San Diego Union-Tribune (Sunday)

Boyfriend’s friend thinks it’s her turn to date him

- Email Carolyn at tellmewash­post.com, follow her on Facebook at www.facebook.com/carolyn.hax or chat with her online at 9 a.m. Pacific time each Friday at www.washington­post. com. © 2016 Washington Post Writers Group

Dear Carolyn: My new boyfriend has a large group of friends who change partners within the group on a regular basis. When he showed up with outsider me three months ago, a woman promptly told him, knowing I could hear, that she had been waiting her turn and intended to have him. She did it again at the next party, and last week she called him at 1 a.m. when we were at my house drinking martinis. Took him a bit to get around to telling her he was with me, but he did. She hung up.

She has a lake house and he loves to fish. She wants him to go fishing with her, but she and I both know this has nothing to do with fish. He thinks I’m being ridiculous, says he won’t be with anyone else while he’s with me, but then let it slip he was thinking of going and not telling me.

How should I handle this? We are not children. I’ve never been the easy-breezy type, and my heart is at risk here.

Never Been Fishing

Answer: Too bad you don’t fish, for real, because at least then you’d have that in common.

Otherwise, to misuse a phrase, your heart isn’t in the right place.

His playing footsie with someone who’s rude to you — dismissing you till he “let it slip” — is dishonest and deal-breaking.

But if not that, try this: He runs with a sexually restless crowd. This seems like an odd choice for someone worried about getting hurt.

Both of your attitudes toward dating are actually valid; they’re just at odds.
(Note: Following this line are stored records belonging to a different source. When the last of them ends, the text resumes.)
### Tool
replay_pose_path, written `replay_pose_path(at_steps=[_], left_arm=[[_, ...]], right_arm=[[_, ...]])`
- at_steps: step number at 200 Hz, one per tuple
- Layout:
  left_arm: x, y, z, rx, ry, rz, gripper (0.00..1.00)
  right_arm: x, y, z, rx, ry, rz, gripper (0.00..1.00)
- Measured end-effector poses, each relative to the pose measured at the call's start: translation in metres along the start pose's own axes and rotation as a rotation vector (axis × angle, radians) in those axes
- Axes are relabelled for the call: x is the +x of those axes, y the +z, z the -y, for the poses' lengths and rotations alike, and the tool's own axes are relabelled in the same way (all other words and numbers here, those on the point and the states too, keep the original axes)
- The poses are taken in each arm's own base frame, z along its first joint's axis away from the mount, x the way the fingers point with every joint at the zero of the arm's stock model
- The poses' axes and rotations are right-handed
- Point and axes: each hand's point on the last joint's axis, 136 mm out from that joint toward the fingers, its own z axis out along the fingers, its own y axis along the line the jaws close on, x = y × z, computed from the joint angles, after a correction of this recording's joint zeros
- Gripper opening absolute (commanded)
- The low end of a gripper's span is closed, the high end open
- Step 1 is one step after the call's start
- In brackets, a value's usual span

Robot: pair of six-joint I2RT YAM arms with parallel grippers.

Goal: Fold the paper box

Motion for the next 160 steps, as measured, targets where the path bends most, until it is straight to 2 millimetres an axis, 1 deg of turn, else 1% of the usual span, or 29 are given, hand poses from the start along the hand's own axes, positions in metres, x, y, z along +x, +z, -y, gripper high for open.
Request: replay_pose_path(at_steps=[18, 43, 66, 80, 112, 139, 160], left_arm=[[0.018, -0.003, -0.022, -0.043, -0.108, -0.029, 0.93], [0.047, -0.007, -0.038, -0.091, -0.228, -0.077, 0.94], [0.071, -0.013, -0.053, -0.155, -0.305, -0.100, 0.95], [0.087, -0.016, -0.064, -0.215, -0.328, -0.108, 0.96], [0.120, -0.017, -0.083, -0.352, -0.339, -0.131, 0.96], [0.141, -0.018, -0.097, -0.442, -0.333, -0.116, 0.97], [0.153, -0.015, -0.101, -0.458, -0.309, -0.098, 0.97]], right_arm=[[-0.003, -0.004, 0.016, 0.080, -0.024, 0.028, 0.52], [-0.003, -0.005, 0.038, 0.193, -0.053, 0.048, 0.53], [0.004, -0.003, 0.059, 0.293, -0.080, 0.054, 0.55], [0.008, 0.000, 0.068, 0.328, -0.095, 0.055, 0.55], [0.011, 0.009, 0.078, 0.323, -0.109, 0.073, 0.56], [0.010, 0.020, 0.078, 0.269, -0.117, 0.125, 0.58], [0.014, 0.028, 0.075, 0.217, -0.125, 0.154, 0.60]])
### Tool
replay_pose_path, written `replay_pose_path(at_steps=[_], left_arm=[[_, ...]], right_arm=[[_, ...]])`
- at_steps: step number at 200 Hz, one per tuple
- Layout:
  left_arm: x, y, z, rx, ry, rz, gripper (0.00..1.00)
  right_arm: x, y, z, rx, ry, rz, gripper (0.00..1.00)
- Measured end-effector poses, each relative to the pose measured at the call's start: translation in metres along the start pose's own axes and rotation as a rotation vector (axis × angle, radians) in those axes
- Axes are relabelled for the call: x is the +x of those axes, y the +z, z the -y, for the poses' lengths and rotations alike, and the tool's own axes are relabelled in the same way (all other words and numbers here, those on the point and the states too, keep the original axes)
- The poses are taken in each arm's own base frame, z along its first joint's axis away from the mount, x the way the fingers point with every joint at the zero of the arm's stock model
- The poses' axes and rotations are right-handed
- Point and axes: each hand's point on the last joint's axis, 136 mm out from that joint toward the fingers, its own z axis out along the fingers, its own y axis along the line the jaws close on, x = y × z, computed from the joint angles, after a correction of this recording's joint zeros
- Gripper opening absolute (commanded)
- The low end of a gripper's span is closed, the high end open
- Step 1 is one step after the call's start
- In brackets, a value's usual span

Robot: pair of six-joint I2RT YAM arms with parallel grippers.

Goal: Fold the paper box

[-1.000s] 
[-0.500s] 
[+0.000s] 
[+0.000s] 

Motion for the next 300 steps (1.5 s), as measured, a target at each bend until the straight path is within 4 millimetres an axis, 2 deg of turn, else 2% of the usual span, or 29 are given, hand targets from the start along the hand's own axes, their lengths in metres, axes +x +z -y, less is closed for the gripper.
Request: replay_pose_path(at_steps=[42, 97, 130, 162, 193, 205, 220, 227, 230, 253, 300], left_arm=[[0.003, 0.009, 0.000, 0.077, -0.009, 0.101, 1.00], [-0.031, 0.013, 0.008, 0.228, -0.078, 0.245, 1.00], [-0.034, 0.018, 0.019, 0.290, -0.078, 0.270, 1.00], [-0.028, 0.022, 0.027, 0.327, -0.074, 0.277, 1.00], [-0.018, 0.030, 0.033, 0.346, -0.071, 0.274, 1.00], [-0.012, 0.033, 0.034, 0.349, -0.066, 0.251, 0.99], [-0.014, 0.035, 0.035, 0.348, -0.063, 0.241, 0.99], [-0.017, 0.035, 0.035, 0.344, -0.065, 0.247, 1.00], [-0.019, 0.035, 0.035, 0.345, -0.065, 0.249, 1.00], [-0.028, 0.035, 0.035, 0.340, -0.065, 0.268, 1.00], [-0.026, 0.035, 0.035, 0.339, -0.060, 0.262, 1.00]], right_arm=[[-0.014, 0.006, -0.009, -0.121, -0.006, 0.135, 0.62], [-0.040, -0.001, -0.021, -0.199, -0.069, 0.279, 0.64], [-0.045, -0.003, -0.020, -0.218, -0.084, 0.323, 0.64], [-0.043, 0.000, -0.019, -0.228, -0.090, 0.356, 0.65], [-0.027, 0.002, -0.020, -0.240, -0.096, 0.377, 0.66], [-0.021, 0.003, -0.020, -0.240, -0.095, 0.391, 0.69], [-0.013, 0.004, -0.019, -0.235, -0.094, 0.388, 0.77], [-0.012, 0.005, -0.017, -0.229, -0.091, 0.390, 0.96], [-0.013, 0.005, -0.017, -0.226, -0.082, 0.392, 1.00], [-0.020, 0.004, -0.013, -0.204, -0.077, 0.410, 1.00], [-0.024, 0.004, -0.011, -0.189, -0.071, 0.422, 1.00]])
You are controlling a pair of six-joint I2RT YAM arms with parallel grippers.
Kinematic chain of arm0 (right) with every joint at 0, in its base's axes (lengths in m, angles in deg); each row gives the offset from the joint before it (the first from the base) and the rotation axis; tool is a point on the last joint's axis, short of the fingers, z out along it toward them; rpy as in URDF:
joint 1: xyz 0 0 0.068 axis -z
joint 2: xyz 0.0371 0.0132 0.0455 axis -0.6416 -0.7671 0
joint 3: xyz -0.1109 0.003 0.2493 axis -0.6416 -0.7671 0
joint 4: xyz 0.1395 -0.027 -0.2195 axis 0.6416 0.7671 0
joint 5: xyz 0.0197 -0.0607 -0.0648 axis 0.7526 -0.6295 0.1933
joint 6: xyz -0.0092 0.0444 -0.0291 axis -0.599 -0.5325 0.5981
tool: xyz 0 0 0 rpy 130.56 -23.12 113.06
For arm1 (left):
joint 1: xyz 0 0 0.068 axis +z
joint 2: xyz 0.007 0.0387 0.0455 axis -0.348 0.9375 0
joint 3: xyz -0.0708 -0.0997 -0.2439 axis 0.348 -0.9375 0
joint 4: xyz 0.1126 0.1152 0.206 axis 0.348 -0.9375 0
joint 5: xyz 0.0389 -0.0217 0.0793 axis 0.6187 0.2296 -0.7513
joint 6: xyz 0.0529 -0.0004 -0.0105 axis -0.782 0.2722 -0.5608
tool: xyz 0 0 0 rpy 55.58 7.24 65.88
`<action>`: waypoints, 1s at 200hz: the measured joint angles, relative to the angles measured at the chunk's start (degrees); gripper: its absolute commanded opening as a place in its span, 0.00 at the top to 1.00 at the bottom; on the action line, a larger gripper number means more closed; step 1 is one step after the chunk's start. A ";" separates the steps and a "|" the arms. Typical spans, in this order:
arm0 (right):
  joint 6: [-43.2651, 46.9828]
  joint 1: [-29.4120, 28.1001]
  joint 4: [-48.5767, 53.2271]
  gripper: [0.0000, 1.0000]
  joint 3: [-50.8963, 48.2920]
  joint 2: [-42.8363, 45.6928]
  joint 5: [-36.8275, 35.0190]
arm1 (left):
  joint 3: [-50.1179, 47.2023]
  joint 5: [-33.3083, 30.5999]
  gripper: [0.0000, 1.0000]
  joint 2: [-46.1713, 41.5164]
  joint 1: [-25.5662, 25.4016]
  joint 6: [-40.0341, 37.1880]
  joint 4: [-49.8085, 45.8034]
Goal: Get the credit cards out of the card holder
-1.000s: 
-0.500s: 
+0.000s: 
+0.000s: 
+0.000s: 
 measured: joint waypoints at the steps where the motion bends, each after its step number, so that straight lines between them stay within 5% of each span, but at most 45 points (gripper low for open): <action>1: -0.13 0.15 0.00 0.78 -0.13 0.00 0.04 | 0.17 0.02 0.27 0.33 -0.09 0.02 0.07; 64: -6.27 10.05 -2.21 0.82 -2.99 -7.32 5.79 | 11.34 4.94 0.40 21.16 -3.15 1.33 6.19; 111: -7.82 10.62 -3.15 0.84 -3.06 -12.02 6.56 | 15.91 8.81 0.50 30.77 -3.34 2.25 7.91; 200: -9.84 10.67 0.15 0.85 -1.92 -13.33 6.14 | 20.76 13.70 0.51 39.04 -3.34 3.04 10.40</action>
Even his promise that he “won’t be with anyone else while he’s with me” could be referring to the x weeks/months/years he is generally with someone before he makes the next switch. You fix on “monogamy” at your peril if you tune out the “serial” before it.

If you’d given any indication he was rethinking his way of life, or you were rethinking yours — each for your own reasons, not to appease the other — then this would be a very different answer.

Even if you were just willing to consider the idea that a mate-fornow boyfriend could be a liberating change from always weighing matefor-life potential — and you clearly weren’t lying to yourself — then I’d be saying amen and good luck.

But the facts as presented show a glass figurine jumping into a rock tumbler and asking how not to get shattered. The only advice for that is to get out or welcome the crush.

Dear Carolyn: My partner of several years and I just split up, which is as hard as breakups always are. In addition to the immediate pain, though, there’s this feeling this was my one chance. I’d been alone for decades before meeting this guy, and had honestly believed there would never be another relationsh­ip in my life. Then suddenly I was with someone, and it felt like a door opened and sunlight was filling my life, partly because of him, but partly because I simply wasn’t alone anymore.

Now it feels like that door has shut again, and although I’ll be fine on my own because I always have been, I’ll never again feel that exquisite comfort of being part of something more.

How do I move on from this dark place where I’m mourning not just this person, but also feeling desperatel­y, hopelessly, permanentl­y alone?

Feeling Alone

Answer: I’m sorry. Breakups are awful, yes, for breaker and break-ee. I don’t suggest trying to reason away the feelings you have right now, though. You’re blue and scared and if you throw arguments at your blues that aren’t persuasive, then you’ll only be bluer and more scared.

But the pause is only temporary, just to let the biggest of the feelings recede — because you do have a really good argument against your fear and sadness that I hope you’ll use when you’re ready:

The years you were single promise that a relationsh­ip is possible even after decades without one. So there’s nothing to say it won’t happen again.

There’s nothing to say it will happen, either, obviously — but, “Let’s see what life has in store” is a lot more fun than, “That’s it, I’m doomed,” even though they both share the same factual roots.

You can upgrade your reframing, too (museum-quality mat?), and embrace that a relationsh­ip will happen when it happens, without regard for what came before.

Your attitude toward being single is apt — that you did this once, so you can do it again — but it also applies to being paired. Your call.

You can even go one further, and just do away with the either-or, “winner”-take-all world view of living with a romantic partner or with no one. There are more communal ways to live, available through work, specialize­d housing, arrangemen­ts among friends, or just careful neighborho­od shopping. Finding one that suits you could allow you to remain open to whatever comes, but lower all the emotional stakes.